Unsere humanitäre Schweiz

In kaum einem europäischen Land werden gemessen an der Wohnbevölkerung mehr Asylgesuche gestellt als in der Schweiz. Vor dem Hintergrund der anhaltenden Flüchtlingswelle in Europa steigt die Zahl der Asylgesuche auch in der Schweiz markant an. Bis Ende Oktober 2015 stellten rund 29’000 Personen ein Asylgesuch. Das waren über 30 Prozent mehr als im Vorjahreszeitraum.

Gegen zwei Milliarden Franken haben Schweizer Privathaushalte letztes Jahr gespendet. Diese Spendenfreudigkeit zeigt: Die Solidarität der Schweizerinnen und Schweizer mit Flüchtlingen ist gross. Das Engagement der Bevölkerung und der humanitäre Einsatz der Schweiz verschaffen unserem Land einen guten Ruf und stützen die unparteiische und weltoffene Haltung der Schweiz. Unser Land leistet rasch, unbürokratisch, unauffällig und unparteiisch Hilfe und die diplomatischen Bemühungen um Frieden und Versöhnung werden international anerkannt und geschätzt.

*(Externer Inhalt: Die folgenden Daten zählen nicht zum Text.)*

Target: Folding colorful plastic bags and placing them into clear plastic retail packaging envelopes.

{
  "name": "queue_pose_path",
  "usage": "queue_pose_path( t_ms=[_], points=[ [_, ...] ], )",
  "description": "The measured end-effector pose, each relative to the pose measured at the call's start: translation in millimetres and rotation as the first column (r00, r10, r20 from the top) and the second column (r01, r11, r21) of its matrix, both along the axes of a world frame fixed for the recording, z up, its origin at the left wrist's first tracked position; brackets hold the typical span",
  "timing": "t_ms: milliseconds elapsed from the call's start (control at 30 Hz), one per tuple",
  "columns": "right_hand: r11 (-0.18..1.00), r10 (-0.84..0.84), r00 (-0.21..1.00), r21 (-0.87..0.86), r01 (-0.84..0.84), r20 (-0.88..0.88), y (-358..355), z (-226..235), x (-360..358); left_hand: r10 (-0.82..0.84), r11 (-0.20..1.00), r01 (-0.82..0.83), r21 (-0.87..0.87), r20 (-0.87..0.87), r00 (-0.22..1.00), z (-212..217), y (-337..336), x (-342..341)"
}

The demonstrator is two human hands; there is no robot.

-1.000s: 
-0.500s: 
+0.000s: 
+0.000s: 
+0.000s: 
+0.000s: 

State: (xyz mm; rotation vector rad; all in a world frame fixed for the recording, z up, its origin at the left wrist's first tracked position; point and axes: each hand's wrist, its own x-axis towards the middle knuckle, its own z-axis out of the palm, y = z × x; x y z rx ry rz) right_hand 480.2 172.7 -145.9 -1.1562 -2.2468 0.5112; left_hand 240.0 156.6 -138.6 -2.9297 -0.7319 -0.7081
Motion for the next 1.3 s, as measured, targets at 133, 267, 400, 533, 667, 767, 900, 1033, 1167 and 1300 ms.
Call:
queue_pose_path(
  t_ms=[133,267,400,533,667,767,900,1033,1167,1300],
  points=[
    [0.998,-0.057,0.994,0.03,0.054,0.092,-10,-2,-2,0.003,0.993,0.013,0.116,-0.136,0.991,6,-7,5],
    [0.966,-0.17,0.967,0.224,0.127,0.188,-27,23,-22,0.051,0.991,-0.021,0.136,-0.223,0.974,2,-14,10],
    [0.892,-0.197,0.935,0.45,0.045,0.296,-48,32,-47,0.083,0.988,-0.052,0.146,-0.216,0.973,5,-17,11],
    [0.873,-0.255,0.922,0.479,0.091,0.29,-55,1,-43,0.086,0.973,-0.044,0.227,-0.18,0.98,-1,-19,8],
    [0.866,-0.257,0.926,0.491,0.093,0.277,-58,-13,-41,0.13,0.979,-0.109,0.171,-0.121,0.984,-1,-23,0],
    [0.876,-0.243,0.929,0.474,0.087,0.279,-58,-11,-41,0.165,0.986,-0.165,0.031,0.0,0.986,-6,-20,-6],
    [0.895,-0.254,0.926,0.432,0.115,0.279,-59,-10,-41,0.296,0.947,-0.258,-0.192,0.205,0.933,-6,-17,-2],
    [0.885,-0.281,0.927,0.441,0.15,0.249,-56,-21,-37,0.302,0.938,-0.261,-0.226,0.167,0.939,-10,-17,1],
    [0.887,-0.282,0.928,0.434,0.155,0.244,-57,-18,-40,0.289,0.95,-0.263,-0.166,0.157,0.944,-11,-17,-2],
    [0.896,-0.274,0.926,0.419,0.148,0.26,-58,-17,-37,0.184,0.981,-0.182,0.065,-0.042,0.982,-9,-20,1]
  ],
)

Tatsache ist auch, dass die Schweiz seit jeher Menschen aufnimmt, die in ihrer Heimat an Leib und Leben bedroht sind. Unsere humanitäre Tradition ist älter als jede internationale Flüchtlings- oder Menschenrechtskonvention. Doch Humanität und Solidarität zu leben, heisst auch Probleme beim Vollzug des Asylrechts zu erkennen, zu benennen und sie zu lösen. Es ist daher schon seit Jahren ein Hauptziel der SVP, die Zahl der Gesuchsteller ohne echte Asylgründe zu senken. Dabei stehen Massnahmen gegen die illegale Einreise, effiziente Verfahren ohne Gratisanwälte sowie ein konsequenter Rechtsvollzug im Vordergrund. So verstehe ich unsere humanitäre und solidarische Schweiz. Dafür setze ich mich ein.